Task details
Only the lines below from the one that holds "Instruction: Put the" through the one that holds "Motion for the" should appear in the answer, copied exactly, end lines included and pictures omitted.

##########

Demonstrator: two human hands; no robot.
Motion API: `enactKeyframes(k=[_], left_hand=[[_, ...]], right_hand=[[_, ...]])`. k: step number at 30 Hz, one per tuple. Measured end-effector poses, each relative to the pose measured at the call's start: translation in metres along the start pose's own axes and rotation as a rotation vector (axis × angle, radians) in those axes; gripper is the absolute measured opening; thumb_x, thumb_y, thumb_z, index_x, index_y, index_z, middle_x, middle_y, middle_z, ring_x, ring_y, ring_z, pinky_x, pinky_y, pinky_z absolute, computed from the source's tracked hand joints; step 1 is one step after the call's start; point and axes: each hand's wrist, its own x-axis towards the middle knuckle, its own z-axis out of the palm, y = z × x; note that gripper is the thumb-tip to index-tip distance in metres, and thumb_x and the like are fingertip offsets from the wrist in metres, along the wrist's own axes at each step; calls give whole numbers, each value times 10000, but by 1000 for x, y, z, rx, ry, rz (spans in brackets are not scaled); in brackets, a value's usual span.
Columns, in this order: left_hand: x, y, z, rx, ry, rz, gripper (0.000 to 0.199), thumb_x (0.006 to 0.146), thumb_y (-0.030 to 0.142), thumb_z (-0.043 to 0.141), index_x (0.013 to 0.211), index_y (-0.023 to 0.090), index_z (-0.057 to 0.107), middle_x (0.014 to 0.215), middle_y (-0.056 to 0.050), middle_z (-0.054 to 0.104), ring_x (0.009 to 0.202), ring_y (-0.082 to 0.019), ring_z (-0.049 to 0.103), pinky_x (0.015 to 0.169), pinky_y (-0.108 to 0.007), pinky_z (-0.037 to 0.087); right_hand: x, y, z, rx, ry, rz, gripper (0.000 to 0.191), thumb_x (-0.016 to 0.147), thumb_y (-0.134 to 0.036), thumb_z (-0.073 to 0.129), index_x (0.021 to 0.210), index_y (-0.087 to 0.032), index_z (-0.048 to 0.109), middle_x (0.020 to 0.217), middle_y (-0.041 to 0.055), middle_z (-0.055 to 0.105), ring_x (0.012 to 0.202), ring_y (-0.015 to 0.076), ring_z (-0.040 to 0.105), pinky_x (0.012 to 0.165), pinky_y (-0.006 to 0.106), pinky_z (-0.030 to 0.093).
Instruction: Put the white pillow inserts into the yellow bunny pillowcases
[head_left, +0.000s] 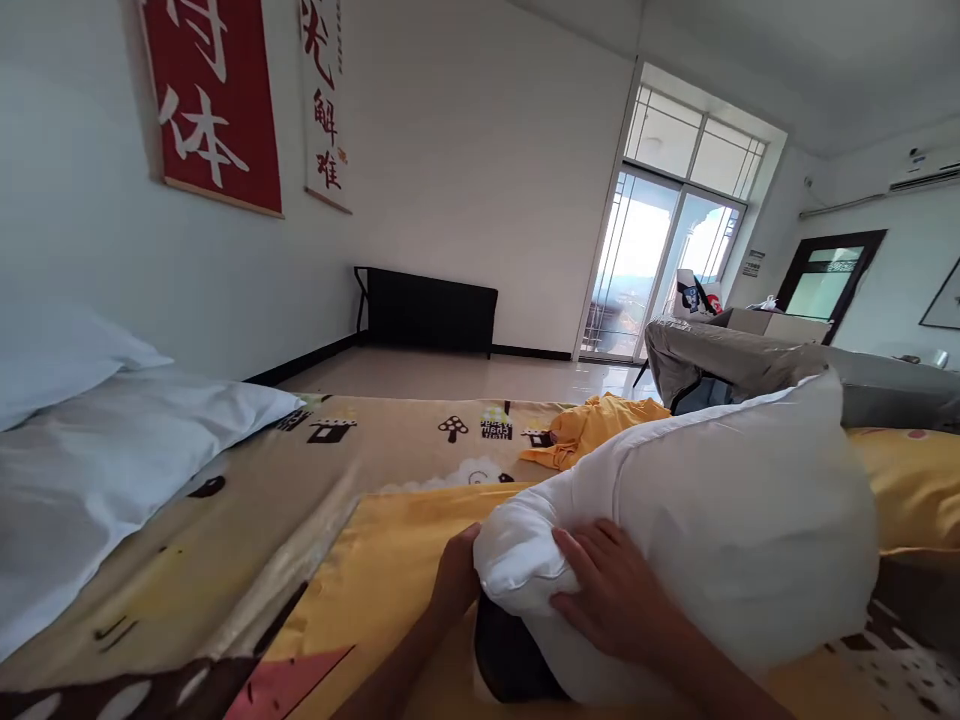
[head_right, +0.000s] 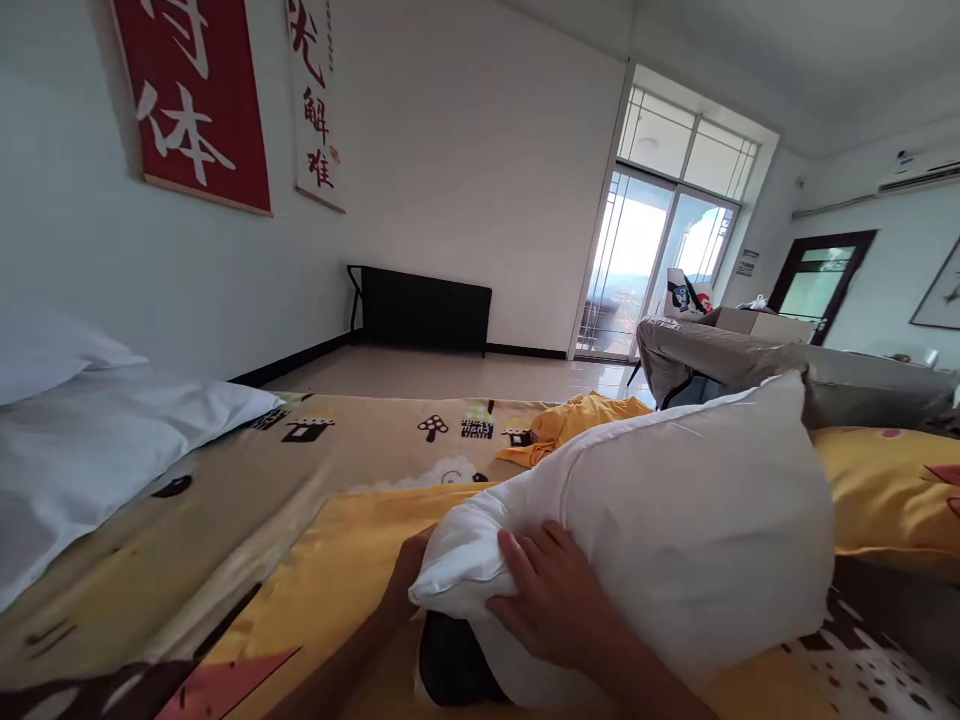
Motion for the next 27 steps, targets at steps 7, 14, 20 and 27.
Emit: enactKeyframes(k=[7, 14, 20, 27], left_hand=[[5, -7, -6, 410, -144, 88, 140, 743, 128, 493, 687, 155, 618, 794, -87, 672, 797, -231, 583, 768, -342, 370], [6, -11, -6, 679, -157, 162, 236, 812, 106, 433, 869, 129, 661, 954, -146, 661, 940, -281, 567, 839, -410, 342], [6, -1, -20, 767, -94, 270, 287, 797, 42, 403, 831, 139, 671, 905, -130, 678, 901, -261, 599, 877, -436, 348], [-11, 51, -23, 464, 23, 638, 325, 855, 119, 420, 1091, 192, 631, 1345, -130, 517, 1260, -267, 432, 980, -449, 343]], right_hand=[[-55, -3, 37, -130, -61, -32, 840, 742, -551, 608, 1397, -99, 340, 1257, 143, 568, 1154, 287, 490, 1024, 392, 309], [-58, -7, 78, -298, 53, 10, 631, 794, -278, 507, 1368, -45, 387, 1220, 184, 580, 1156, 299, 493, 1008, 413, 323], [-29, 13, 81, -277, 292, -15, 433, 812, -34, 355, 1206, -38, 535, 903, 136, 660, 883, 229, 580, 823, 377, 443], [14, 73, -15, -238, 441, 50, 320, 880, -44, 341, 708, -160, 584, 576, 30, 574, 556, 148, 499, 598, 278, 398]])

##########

Solution below
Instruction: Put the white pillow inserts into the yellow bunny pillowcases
[head_left, +0.000s] 
[head_right, +0.000s] 
Motion for the next 27 steps, targets at steps 7, 14, 20 and 27.

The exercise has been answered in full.